— Sophie, qu’est-ce que tu fiches, tu ne réponds pas ? On est déjà sur l’autoroute, plus qu’une petite heure ! Mets l’eau à chauffer ! — la voix de Catherine, ma belle-sœur, vibrait si fort et si gaiement que j’ai baissé le volume pour épargner le haut-parleur.
Je jetai un œil à l’écran : 30 décembre, 14 h 15. Derrière les vitres, une neige lourde tombait sur Toulouse, fondant aussitôt sur le bitume en une bouillie grisâtre.
Dans mon appartement flottait l’arôme du café fraîchement moulu, mêlé à une pointe de résine. Dans un coin trônait un petit sapin décoré la veille devant un vieux film — simple, élégant, sans excès.
— Catherine, dis-je en savourant une gorgée dans le silence paisible de ma cuisine, vous allez où exactement ?
— Oh, arrête un peu ! — lança-t-elle en riant ; à l’arrière-plan, des cris d’enfants et un éclat de voix grave résonnaient. — À la maison de campagne, évidemment ! Chez nous ! On s’est dit qu’on n’allait pas moisir en ville. On apporte les salades, Julien a acheté des feux d’artifice. Toi, prépare doucement le sauna. On vient avec les petits, il faut que la maison soit bien chauffée.

« Chez nous. »
Ce pronom me heurtait depuis trois ans, depuis la mort de mon mari, le frère de Catherine.
La maison de campagne — solide bâtisse en bois qui demandait des soins constants — venait de mes parents. Pas de mon époux. Pourtant, pour Catherine, c’était « le foyer familial », un lieu où elle semblait détenir un droit de séjour permanent.
— Catherine, répondis-je calmement en sentant la tension me quitter, je ne suis pas là-bas.

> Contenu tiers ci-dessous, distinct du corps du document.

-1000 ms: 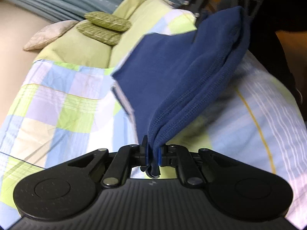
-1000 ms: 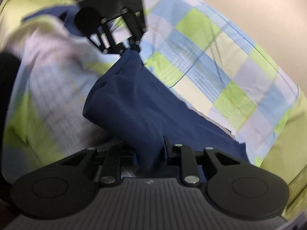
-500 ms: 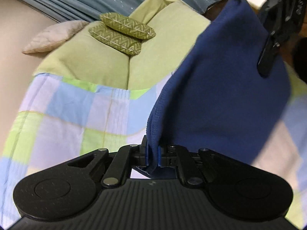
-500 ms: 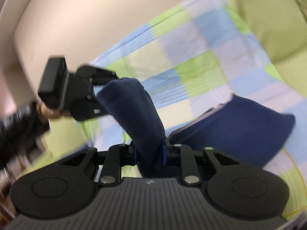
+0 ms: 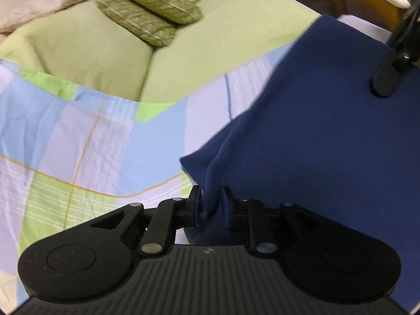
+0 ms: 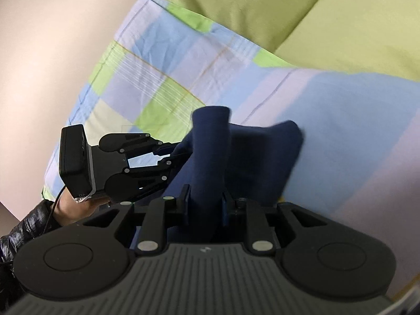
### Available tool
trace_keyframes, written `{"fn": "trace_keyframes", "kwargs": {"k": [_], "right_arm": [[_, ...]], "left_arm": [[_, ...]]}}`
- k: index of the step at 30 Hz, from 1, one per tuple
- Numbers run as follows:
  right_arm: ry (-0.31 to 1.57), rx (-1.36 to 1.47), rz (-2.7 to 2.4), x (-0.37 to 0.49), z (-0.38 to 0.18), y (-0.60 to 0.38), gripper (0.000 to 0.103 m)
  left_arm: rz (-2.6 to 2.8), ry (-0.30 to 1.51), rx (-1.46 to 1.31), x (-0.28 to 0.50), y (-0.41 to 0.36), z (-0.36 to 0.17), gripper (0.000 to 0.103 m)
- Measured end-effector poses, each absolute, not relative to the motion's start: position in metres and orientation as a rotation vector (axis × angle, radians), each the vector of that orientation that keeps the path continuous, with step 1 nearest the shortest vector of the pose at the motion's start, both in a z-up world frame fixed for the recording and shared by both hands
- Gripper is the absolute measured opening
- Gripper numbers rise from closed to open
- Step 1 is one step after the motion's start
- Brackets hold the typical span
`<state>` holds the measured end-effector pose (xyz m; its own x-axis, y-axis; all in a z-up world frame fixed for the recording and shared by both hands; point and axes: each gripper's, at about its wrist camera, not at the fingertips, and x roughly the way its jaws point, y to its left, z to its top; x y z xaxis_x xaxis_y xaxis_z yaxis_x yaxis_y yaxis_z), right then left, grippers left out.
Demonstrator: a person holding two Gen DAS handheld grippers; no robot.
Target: Fold clothes
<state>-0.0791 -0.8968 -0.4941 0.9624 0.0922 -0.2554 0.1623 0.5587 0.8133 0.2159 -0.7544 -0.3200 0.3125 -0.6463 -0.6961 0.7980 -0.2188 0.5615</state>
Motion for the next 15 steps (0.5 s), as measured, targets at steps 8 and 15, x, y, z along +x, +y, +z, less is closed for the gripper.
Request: {"fn": "trace_keyframes", "kwargs": {"k": [8,15], "right_arm": [[0.225,1.000,-0.140,-0.082,-0.489,-0.915,0.032],[0.254,0.924,-0.121,-0.069,-0.479,-0.916,0.009]], "left_arm": [[-1.276,0.321,0.898,0.251,-0.720,-0.275,0.045],[-1.295,0.362,0.775,0.254,-0.690,-0.270,0.045]]}}
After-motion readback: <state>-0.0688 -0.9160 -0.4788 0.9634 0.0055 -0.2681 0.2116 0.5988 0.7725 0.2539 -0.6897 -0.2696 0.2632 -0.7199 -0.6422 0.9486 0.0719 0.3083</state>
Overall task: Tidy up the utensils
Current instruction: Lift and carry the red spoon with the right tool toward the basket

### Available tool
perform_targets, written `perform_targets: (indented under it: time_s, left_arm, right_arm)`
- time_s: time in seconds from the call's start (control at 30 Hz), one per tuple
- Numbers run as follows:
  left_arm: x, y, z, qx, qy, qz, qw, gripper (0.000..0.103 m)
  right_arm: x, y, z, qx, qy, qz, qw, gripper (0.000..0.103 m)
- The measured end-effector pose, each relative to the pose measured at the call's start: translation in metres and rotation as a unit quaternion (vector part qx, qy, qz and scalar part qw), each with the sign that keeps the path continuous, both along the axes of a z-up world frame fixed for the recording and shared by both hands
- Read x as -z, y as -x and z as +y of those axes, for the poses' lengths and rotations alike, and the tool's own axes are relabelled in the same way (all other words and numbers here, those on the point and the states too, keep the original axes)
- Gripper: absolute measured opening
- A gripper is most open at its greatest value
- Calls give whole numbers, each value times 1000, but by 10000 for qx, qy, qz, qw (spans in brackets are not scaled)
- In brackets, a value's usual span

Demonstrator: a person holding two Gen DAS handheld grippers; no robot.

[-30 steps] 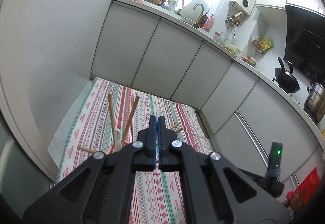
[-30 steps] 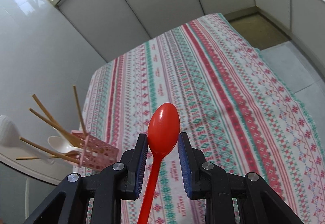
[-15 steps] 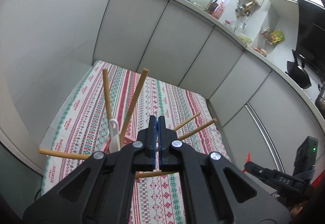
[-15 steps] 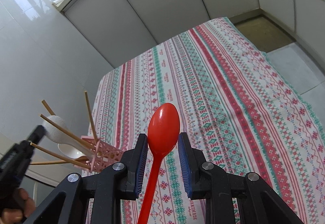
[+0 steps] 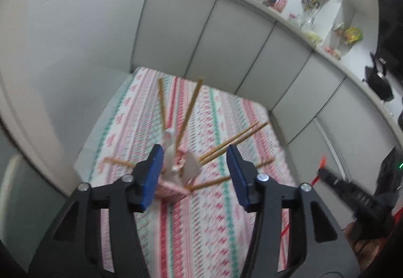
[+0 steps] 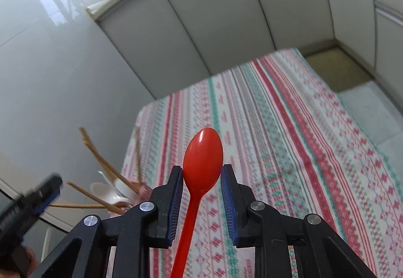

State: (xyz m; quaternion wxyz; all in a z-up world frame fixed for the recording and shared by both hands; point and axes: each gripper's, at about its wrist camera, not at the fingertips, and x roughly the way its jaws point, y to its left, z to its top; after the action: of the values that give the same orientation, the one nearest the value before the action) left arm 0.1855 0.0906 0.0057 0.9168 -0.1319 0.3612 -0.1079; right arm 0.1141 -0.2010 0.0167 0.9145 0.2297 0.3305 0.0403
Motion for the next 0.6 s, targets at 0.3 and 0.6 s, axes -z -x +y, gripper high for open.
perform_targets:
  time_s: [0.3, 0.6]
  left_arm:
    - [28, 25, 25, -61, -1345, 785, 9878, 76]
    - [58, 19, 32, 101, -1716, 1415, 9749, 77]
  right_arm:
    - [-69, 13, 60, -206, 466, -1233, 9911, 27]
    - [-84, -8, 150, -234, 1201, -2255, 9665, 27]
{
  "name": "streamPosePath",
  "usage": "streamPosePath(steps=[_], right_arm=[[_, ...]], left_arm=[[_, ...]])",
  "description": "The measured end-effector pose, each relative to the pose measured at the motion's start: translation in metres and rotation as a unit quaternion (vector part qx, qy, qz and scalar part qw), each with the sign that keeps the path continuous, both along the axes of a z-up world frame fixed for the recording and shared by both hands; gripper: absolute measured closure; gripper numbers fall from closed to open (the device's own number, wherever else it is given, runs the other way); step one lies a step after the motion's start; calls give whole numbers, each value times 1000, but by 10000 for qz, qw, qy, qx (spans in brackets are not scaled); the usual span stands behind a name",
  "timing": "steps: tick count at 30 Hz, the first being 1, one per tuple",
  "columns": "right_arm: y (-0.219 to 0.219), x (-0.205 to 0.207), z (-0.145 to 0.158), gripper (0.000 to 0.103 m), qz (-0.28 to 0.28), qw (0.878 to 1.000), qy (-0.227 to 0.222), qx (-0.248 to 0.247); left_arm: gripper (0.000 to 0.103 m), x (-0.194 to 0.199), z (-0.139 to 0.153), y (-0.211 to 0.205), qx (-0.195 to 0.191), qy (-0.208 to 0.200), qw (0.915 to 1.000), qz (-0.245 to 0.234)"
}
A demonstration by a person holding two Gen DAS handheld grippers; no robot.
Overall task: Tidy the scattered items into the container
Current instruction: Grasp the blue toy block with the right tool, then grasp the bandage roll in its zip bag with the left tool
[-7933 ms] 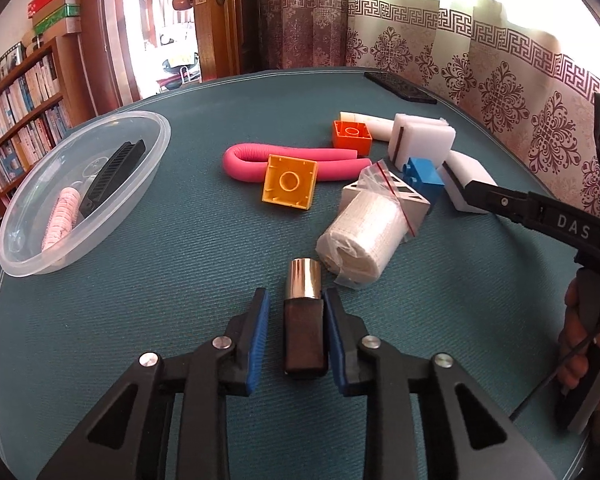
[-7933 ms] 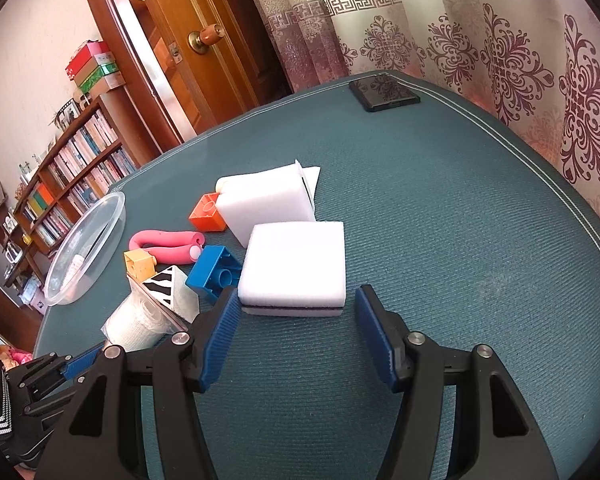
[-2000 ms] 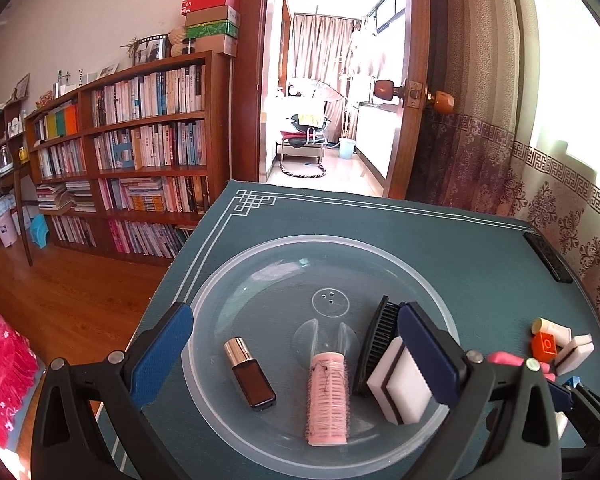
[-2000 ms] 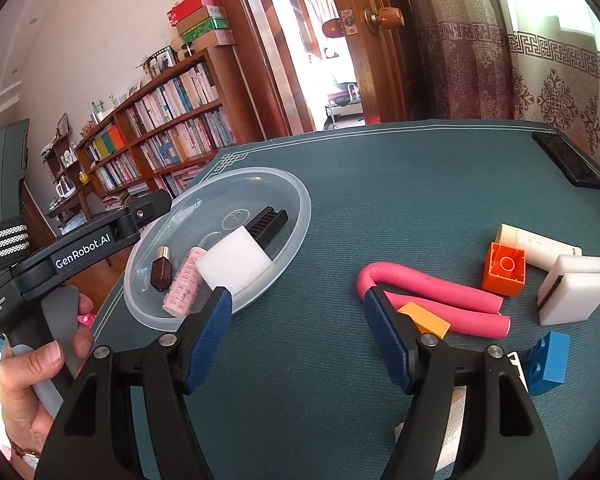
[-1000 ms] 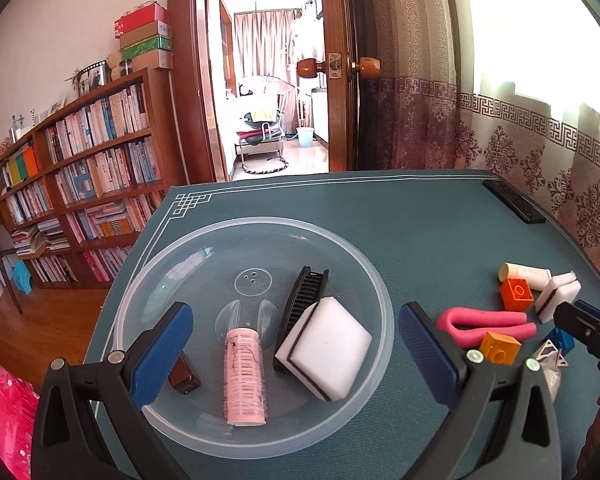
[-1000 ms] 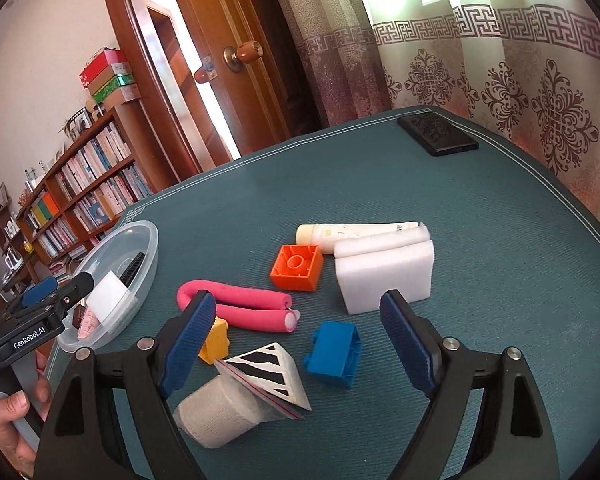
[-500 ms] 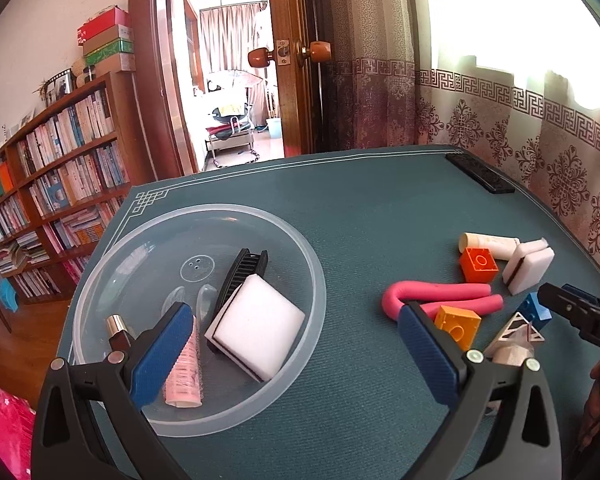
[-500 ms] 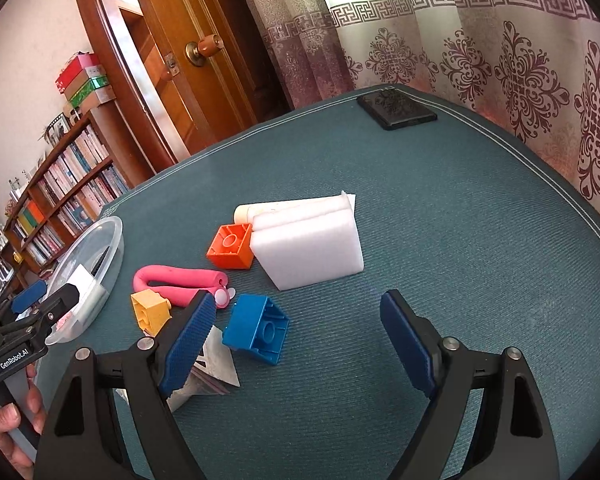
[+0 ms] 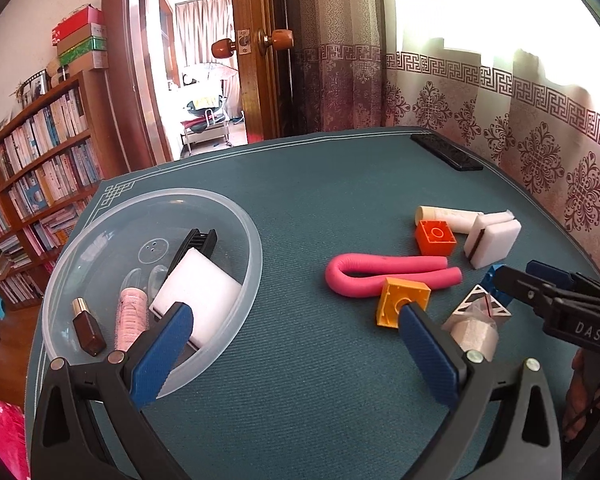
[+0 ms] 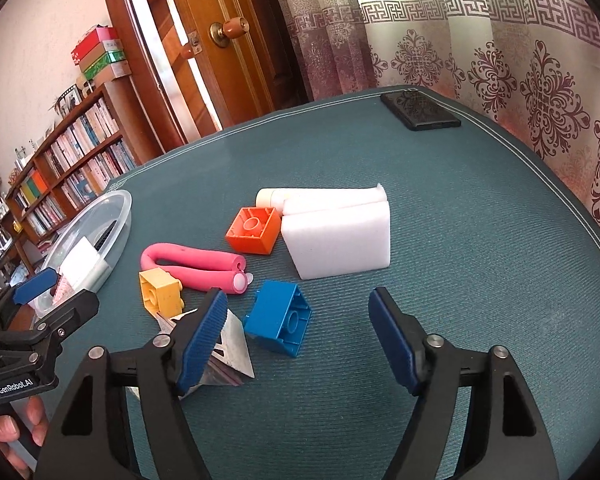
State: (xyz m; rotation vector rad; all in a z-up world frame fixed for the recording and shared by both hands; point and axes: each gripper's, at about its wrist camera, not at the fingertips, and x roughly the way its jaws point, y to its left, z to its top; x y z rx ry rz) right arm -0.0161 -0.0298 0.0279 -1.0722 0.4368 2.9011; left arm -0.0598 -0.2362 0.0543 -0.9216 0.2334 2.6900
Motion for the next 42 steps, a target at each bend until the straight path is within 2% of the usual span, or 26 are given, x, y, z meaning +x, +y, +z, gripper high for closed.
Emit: streamPosePath(steps=[2,6,8,10,14,21,26,31,37,39,42], right_arm=[[0,-2,-2,35,-23,9999,-95,24],[-1,-7,-9,58,-7,9995,-324,57],[-3,-7,-9,61,-5,9994,-336,113],[-4,-8,-10,71,35,9993,-351,133],[-1,-6,-10,78,11,9994,-348,89],[10,1,-9,78,-148,9993,-324,65],[23,7,-9,78,-226,9992,-331,23],[29,10,-10,78,-237,9992,-307,-74],[30,8,-10,78,-232,9992,-299,-110],[29,8,-10,78,-231,9992,-294,-122],[29,8,-10,78,-232,9992,-294,-113]], left_arm=[[0,2,-1,2,-15,-1,10000,-38],[0,6,-2,6,-59,-14,9999,-120],[0,7,-3,8,-78,-31,9998,-152],[0,8,-4,9,-87,-44,9998,-191],[0,10,-4,14,-83,-57,9996,-271],[0,19,-6,25,6,-88,9985,-539],[0,22,-10,36,168,-253,9960,-844],[1,24,-17,52,52,-364,9937,-1063],[14,23,-36,69,-71,-649,9884,-1371],[24,21,-42,72,-61,-797,9865,-1430],[31,20,-47,75,-83,-904,9850,-1471]])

Un silence s’installa. On percevait seulement le roulement des pneus et la radio en fond.
— Comment ça, pas là-bas ? — Sa voix perdit sa légèreté festive pour prendre cette dureté métallique que je connaissais trop bien. — On avait dit que le Nouvel An se passait en famille.
— Non, on n’a rien décidé ensemble. Tu m’as simplement annoncé ton plan. Je suis chez moi, à Toulouse.
— Bon… — elle réfléchissait déjà, réorganisant les choses à sa manière. — C’est dommage que la maison soit froide. Mais les clés sont toujours sous le perron, dans le bocal, on sait où elles sont. Julien allumera le poêle, on n’est pas des enfants. Toi, prépare-toi et saute dans un taxi ou dans le train. On t’attend. Ce n’est pas raisonnable de rester seule.
Elle ne demandait pas. Elle ordonnait.
Comme l’été dernier, lorsqu’elle m’avait déposé ses trois enfants pour quinze jours : « Sophie, tu n’as rien de spécial à faire à la campagne, et moi j’ai un rapport urgent. »
Comme lorsqu’après leurs séjours hivernaux je réglais en silence les factures d’électricité, parce que « zut, on a oublié de noter les compteurs, on fera les comptes plus tard ».
Nous ne les avons jamais faits.
Le point de non-retour.
— Catherine, n’y allez pas, dis-je en observant un flocon se dissoudre sur la vitre. Faites demi-tour.
— Mais enfin, Sophie ! Tu as perdu la tête ? Le coffre est plein de nourriture ! Les enfants sont surexcités ! Julien est épuisé, il ne peut pas reconduire dans l’autre sens. Ne raconte pas n’importe quoi. Bon, ça coupe, on arrive bientôt. Les clés sous le perron, je me souviens !
Elle raccrocha.
Je posai le téléphone et regardai mes mains. Elles ne tremblaient pas. Étrangement calmes. Un an plus tôt, j’aurais réagi tout autrement.